Sio-Long Lo

Publication Date



Technical Report: UTEP-CS-10-25


Once we have a collection of values x1, ..., ,xn corresponding a class of objects, a usual way to decide whether a new object with the value x of the corresponding property belongs to this class is to check whether the value x belongs to interval [E - k0 * s, E + k0 * s], where E = (1/n) * (x1 + ... + xn) is the sample mean, V = s^2 = (1/n) * ((x1 - E)^2 + ... + (xn - E)^2) is the sample variance, and the parameter k0 is determined by the degree of confidence with which we want to make the decision.
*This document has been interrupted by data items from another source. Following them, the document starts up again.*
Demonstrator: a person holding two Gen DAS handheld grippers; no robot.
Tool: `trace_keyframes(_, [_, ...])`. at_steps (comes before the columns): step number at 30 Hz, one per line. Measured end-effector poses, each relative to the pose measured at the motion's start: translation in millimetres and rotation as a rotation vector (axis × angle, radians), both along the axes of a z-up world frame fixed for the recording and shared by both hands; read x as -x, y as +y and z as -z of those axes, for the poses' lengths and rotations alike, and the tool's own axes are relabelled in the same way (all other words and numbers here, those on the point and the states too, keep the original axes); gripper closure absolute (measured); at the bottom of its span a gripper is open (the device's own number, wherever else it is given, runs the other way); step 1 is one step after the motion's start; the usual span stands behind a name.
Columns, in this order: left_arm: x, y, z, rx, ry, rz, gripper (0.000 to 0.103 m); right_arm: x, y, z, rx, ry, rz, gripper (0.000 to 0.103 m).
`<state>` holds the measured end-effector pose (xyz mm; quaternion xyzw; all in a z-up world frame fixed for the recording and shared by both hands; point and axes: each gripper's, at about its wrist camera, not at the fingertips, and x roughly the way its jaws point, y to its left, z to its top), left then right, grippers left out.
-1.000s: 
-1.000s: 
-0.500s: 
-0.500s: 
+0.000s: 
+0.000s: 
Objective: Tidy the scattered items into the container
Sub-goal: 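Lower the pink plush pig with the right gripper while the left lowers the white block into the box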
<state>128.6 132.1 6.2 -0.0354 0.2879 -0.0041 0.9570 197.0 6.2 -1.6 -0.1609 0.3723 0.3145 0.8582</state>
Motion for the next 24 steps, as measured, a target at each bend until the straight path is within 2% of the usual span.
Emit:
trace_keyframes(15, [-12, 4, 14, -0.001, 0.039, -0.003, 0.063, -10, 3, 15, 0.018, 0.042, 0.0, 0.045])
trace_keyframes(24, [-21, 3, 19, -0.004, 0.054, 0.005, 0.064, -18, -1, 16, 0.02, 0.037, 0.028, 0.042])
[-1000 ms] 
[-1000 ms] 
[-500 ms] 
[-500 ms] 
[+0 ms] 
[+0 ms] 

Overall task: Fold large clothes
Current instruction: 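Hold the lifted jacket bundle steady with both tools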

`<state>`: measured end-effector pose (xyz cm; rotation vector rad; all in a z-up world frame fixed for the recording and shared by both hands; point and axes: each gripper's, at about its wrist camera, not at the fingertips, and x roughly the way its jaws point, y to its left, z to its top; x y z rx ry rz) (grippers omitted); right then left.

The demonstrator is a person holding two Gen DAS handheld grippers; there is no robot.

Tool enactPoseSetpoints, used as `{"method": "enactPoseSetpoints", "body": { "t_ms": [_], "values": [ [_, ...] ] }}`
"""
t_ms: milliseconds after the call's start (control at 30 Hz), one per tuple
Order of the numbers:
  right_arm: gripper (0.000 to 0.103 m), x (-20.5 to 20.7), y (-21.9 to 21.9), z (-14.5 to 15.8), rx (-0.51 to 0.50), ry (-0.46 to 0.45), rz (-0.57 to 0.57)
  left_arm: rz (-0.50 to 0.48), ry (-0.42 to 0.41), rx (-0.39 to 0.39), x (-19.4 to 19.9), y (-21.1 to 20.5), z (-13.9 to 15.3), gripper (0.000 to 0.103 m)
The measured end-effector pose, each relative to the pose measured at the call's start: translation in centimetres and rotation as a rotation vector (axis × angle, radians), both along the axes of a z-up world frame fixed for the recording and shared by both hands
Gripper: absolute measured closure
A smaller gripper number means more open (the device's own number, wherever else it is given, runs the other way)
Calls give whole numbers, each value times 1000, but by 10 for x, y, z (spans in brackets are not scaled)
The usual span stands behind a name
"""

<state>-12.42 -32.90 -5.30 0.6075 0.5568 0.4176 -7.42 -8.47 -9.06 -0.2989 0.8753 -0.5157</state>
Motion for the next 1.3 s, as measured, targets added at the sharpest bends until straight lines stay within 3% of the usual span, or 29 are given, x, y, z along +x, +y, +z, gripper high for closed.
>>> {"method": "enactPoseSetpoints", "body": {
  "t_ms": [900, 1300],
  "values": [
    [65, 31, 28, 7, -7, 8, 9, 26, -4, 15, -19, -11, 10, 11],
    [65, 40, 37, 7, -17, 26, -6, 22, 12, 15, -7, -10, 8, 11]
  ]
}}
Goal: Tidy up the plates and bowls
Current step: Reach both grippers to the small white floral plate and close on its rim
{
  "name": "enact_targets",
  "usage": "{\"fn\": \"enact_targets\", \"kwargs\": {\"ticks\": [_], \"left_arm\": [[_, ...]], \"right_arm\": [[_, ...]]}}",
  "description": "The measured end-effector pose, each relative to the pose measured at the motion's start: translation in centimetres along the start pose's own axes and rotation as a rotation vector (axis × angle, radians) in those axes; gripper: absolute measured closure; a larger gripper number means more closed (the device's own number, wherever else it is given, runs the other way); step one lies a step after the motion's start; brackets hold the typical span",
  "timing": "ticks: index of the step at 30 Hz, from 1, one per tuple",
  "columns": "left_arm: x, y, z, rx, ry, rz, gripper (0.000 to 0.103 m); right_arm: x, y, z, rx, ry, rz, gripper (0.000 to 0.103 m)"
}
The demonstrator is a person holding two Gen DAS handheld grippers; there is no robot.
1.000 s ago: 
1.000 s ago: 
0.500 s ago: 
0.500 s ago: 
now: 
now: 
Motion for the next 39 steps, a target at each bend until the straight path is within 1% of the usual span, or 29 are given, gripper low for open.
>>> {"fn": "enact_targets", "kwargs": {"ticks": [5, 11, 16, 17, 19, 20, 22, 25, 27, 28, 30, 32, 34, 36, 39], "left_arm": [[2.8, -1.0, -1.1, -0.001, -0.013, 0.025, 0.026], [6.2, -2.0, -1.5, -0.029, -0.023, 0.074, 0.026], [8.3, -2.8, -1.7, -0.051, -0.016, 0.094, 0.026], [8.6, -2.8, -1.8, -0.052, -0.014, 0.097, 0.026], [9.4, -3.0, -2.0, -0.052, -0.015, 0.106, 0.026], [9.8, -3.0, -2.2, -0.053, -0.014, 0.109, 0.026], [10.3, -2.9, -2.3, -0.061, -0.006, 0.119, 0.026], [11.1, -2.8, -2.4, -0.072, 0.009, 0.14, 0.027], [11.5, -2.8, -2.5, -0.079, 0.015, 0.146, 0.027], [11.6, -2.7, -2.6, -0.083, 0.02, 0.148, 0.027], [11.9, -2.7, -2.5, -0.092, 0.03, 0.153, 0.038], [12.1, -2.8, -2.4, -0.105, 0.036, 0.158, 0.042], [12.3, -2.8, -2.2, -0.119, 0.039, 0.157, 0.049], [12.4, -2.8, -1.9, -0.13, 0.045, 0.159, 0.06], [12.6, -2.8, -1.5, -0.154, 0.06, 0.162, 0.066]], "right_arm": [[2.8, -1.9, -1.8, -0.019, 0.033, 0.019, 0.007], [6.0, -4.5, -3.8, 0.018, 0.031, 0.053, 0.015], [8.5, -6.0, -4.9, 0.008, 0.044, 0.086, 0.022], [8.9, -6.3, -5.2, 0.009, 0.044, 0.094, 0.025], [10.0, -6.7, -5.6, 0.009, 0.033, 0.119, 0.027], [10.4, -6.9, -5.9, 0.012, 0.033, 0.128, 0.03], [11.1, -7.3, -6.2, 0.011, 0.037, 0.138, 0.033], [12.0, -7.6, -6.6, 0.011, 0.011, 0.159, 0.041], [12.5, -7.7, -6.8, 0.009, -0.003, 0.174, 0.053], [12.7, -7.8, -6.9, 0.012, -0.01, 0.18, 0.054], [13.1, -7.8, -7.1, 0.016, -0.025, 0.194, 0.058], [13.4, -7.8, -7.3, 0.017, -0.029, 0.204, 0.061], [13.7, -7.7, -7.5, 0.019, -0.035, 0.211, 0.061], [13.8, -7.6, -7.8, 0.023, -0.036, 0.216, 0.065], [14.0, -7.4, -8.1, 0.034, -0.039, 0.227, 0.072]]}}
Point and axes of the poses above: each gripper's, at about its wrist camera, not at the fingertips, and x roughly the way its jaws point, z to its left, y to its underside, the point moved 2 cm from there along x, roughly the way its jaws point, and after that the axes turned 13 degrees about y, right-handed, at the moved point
For each value x, the degree of confidence that x belongs to the class depends on the smallest value k for which x belongs to the interval [E - k * s, E + k * s], i.e., on the ratio r = 1/k = s/(E - x). In practice, we often only know the intervals [xi] that contain the actual values xi. Different values xi from these intervals lead, in general, to different values of r, so it is desirable to compute the range [r] of corresponding values of r. Polynomial-time algorithms are known for computing [r] under certain conditions; whether it is possible that [r] can be computed in polynomial time was unknown. In this paper, we prove that the problem of computing [r] is NP-hard. A similar NP-hardness result is proven for a similar ratio V/E that is used in clustering.